Der Gegenstandsbereich der Erziehungspsychologie


Hausarbeit (Hauptseminar), 2006

25 Seiten, Note: 1,3


Leseprobe


Gliederung

0. Einleitung

1. Sozialisation
1.1. Begriffsbestimmung
1.2. Begriffsentwicklung
1.2.1. Struktur- funktionalistische Sozialisationsbegriff
1.2.2. Sozialökologischer Sozialisationsbegriff
1.3. Sozialisationsprozess
1.4. Sozialisation der Eltern durch ihre Kinder
1.5. Konzept der Selbstsozialisation

2. Enkulturation und Akkulturation
2.1. Begriffsbestimmungen
2.2. Was ist Kultur und wie wird sie weitergegeben?

3. Kultivation
3.1. Begriffsbestimmung
3.2. Kultivationsprozess nach Simmel
3.3. Muchowsche Lebensraumstudie: Beispiele gelungener kindlicher Kultivation

4. Beziehung zwischen erziehungspsychologischen Konzepten von Veränderung
4.1. Entwicklung vs. Sozialisation
4.2. Sozialisationsvorgänge vs. Erziehungsprozesse im engeren Sinne
4.3. Kultivationsbegriff vs. Entwicklungsbegriff

5. Entwicklungs- und Erziehungsprozesse im Beziehungskontext

6. Fazit

7. Literaturangabe

0. Einleitung

In dieser Hausarbeit mit dem Thema „Der Gegenstand der Erziehungspsychologie“ möchten wir die wichtigsten Begriffsbestimmungen der Erziehungspsychologie darstellen. Diese bilden eine Basis für weitere Theorien und Forschungsgebiete dieser Richtung der Psychologie.
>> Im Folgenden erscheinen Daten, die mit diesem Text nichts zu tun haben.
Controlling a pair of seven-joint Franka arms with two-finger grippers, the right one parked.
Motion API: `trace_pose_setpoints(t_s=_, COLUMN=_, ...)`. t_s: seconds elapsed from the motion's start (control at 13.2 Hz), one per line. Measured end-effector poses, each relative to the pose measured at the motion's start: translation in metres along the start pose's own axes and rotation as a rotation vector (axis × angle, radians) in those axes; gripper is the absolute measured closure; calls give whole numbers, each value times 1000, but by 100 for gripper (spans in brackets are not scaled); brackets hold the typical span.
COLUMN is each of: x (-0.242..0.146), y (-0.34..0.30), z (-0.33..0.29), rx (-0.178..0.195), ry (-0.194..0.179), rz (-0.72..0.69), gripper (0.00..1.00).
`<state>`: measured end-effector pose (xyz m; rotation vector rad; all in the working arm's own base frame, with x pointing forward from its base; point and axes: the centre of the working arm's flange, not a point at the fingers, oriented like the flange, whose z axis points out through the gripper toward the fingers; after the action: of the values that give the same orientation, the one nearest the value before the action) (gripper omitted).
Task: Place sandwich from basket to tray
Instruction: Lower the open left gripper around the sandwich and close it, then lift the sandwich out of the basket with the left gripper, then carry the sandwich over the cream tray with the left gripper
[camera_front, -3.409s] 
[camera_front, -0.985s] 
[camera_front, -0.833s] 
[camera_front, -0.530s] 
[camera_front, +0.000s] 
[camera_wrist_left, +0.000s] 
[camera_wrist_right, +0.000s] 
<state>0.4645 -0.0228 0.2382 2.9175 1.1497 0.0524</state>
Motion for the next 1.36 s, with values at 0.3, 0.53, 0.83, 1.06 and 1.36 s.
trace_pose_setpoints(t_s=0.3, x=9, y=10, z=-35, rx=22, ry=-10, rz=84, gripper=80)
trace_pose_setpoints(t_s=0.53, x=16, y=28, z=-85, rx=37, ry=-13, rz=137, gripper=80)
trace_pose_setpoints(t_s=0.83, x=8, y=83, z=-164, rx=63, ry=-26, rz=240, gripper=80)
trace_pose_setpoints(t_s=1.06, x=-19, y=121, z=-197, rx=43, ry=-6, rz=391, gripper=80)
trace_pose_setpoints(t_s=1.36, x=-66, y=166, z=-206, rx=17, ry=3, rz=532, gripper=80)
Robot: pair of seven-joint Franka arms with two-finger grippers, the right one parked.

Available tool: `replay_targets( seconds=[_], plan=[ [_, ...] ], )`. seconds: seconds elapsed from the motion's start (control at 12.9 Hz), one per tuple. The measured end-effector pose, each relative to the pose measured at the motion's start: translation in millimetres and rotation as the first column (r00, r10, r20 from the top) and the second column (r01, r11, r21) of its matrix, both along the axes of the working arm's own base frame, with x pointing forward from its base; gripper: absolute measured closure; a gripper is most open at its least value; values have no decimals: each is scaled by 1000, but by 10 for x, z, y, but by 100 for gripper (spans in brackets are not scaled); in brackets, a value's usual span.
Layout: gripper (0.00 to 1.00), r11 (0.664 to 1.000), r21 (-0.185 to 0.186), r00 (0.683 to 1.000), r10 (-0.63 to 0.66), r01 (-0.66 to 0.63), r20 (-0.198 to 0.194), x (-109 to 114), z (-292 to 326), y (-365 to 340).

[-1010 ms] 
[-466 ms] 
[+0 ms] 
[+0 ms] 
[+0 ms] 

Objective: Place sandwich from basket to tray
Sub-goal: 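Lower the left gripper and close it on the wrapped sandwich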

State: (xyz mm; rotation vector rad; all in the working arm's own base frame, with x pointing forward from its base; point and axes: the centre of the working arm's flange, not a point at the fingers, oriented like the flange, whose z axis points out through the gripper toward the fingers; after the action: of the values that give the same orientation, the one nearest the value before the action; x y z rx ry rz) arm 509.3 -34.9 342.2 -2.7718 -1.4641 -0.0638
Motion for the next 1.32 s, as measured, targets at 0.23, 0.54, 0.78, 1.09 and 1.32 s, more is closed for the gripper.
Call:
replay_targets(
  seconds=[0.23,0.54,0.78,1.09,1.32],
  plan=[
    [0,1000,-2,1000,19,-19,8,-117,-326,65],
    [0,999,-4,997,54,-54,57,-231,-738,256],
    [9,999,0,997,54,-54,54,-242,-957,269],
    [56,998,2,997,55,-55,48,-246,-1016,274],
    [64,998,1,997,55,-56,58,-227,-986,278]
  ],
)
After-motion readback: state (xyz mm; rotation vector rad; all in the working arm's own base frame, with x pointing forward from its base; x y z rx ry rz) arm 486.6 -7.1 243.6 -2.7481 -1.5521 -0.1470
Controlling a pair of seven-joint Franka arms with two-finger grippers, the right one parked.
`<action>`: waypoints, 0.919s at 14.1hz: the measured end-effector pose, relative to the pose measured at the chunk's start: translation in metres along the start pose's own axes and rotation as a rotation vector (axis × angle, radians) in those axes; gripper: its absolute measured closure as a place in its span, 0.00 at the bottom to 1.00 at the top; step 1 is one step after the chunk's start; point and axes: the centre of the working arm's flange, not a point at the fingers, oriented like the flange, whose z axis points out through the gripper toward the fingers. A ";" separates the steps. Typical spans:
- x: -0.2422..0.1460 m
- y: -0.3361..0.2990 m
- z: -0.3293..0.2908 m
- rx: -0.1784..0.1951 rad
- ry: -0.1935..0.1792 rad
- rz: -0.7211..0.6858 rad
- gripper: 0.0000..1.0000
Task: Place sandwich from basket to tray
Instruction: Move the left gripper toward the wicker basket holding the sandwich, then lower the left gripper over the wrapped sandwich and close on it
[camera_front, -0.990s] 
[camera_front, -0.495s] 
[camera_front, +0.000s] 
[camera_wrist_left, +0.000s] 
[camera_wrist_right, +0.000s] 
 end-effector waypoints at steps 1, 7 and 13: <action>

Unsere Arbeit gliedert sich in zwei Teile.

Im ersten Teil beschäftigt sich Sabine Ostrowitzki mit

Im zweiten Teil dieser Hausarbeit beschäftigt sich Katharina Mewes mit den Bestimmungen der Begriffe Sozialisation, Enkulturation und Akkulturation sowie Kultivation beschäftigen und am Ende die Beziehung zwischen erziehungspsychologischen Konzepten von Veränderungen und die Entwicklungs- und Erziehungsprozesse im Beziehungskontext aufzeigen.

1. Sozialisation

1.1 Sozialisation – Was ist das eigentlich?

Es ist nicht ganz einfach den Begriff Sozialisation präzise zu erfassen, denn hinter diesem stecken eine Menge theoretischer Fragen und Problemstellungen[1].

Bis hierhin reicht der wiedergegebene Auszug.